Latest Laois News: Laois countryside still wrong side of ‘Digital Divide’
By Evan Treacy
As we speak the Government’s National Broadband Plan is being rolled out. This plan is going to provide high-speed broadband to rural homes around Ireland. A large swathe of the countryside has had to look on enviously at the broadband speeds available to their city cousins. This lack of broadband is something that most rural areas have had to contend with for far too long.
I spoke with one of the workers this morning who is helping to roll out the Broadband Plan He was able to inform me that he and his colleagues have been working for the last few month inspecting each pole. They get inspected and tested for rot to determine whether they are safe enough to install fibre cable onto.

As viewers of our ‘Live in Laois’ podcast know already my co-hosts John, Hannah, Trudy, and I have discussed this problem on many of our recent shows. Last week in our news podcast my lack of good enough broadband impacted me while presenting on our show. The previous week the self-same problem affected my colleague Hannah Cahill. Hannah and I live forty kilometres apart, but we have a desire to progress out careers in journalism and photojournalism in common. We also share pitiful broadband that doesn’t deserve the name. That lack of usable broadband is the one of the biggest obstacles hindering us in our chosen career.
This weak broadband in rural areas is a terrible disadvantage to all rural youth and their families. The countryside is currently in decline as people are not willing to live in these rural areas anymore because of the lack of basic services but especially access to the much-vaunted ‘Digital Economy’.
There are many factors for this but how can you expect people to stay in these rural areas if they cannot even do online work from their homes. Laois is in a very central part of the country with motorways very close by to a lot of towns. Given our strategic location this should be a central hotspot for business in the country. How can you expect business to come to Laois if they cannot even do the simplest of things like connect to the internet, however?

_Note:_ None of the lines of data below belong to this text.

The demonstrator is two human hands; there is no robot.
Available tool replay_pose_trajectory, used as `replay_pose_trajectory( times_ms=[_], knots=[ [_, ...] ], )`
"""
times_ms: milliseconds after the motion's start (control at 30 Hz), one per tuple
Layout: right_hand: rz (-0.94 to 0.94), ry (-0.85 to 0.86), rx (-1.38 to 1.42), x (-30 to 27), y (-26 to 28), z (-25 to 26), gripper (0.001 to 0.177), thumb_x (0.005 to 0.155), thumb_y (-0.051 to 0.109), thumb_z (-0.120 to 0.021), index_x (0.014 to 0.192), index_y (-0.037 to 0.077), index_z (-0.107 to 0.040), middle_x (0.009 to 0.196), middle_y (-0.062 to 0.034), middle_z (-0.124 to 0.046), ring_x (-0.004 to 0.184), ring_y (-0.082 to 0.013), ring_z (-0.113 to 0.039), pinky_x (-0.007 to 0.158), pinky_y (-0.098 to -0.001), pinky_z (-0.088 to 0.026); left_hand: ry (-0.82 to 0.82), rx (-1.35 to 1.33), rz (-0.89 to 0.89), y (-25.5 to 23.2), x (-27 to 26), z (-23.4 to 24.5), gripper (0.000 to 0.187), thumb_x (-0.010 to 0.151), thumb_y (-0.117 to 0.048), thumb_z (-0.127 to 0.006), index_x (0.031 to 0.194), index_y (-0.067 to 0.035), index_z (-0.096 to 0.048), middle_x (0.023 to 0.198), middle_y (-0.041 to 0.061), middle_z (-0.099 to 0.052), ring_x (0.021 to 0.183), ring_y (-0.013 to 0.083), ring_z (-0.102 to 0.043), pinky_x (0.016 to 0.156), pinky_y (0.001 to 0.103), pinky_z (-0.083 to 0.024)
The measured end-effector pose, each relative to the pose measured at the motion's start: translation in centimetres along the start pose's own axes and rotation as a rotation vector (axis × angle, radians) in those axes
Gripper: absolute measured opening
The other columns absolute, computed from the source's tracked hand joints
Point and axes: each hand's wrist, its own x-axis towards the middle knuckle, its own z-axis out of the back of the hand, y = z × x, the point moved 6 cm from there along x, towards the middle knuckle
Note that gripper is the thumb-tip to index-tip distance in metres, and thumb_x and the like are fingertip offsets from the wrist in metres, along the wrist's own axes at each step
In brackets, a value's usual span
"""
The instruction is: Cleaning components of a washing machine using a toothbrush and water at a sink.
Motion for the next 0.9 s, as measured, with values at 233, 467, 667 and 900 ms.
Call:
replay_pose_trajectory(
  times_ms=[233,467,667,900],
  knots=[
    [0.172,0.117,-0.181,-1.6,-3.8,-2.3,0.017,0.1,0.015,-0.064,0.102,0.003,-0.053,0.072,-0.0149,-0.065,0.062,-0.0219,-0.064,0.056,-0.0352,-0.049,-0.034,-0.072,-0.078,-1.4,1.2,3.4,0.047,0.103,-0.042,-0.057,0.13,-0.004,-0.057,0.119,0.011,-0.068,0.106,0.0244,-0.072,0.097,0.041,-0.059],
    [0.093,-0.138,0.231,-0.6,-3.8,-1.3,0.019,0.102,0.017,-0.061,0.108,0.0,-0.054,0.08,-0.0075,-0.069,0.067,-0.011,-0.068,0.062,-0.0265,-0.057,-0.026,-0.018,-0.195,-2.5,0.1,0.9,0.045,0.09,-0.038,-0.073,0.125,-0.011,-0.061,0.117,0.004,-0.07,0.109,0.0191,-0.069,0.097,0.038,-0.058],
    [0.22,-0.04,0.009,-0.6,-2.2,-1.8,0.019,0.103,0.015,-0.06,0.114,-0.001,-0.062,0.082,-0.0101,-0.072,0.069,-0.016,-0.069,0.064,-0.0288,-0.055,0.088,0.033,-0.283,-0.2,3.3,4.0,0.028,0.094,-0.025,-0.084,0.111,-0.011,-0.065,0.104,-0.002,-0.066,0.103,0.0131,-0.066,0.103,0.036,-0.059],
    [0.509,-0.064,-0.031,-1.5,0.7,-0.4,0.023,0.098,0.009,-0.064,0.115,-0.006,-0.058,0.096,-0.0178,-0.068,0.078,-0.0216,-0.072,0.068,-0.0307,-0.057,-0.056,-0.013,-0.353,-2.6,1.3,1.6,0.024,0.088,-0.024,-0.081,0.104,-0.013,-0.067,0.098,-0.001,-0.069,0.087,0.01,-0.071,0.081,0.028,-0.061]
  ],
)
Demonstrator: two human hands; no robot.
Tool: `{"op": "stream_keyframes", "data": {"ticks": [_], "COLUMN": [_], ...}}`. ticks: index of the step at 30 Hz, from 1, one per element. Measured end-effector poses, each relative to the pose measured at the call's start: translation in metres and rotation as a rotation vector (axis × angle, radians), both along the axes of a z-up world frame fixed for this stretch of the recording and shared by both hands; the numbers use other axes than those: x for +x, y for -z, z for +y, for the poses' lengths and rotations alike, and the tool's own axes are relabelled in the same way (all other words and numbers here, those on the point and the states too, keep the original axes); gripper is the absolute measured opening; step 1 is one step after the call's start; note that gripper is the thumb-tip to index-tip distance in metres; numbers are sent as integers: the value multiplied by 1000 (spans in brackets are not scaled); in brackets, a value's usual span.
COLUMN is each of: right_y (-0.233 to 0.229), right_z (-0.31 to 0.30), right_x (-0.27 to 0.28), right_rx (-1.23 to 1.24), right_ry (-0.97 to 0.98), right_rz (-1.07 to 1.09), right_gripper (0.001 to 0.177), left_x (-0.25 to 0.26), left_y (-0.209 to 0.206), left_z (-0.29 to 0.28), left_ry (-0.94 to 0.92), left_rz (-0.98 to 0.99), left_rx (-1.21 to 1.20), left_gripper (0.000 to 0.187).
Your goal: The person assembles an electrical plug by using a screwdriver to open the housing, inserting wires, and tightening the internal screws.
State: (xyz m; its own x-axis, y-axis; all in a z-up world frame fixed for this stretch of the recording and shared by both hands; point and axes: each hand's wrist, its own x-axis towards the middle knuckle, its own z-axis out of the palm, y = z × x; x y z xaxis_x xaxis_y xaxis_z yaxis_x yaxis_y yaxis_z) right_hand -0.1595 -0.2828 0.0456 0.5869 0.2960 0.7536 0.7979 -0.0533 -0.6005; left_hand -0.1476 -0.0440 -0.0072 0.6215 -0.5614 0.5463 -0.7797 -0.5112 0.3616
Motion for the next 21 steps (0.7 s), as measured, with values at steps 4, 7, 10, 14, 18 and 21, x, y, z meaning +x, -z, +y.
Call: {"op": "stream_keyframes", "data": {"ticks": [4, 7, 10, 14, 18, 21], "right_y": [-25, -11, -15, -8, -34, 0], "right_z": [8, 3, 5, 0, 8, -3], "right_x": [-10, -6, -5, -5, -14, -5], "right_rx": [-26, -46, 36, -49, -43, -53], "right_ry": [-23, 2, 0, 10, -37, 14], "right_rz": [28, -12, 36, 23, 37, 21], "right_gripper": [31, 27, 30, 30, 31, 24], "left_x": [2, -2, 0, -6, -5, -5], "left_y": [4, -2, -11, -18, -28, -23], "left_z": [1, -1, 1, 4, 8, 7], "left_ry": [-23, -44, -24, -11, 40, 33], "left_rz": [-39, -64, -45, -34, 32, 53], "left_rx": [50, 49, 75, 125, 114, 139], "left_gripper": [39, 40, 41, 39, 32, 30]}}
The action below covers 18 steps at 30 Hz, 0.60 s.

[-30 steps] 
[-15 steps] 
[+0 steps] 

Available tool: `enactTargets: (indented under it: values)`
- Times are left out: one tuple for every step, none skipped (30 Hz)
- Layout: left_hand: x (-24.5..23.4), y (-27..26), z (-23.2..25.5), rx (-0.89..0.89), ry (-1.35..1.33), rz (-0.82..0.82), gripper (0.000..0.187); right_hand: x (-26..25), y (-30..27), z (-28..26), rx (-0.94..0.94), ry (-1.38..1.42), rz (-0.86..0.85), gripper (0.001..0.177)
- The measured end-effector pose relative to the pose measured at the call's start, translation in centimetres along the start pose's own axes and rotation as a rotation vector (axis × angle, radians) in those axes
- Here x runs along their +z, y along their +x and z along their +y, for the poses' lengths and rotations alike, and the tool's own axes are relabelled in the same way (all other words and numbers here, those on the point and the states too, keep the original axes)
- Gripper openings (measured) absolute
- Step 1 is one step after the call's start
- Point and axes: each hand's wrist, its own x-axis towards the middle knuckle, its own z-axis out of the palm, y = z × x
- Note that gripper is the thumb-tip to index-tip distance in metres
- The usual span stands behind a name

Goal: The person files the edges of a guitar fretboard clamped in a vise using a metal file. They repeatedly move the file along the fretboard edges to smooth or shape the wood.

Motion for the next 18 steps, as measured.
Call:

As some people may know I am a photographer and aspire to be a photojournalist in the near future. Incredibly I cannot even upload photos when I work from home. Given that I am clearly on the wrong side of the ‘Digital Divide’ how am I meant to progress in my career?
When speaking to the person working on the broadband poles, he showed me a map of where they have worked on. The good news is that the testing the safety of these poles has been completed in the majority of our county. He was extremely helpful when speaking to him and even showed me how they test these poles. We hope to see this high-speed Broadband rolled out very soon. Hopefully, this can provide the county with more business opportunities that it so richly deserves.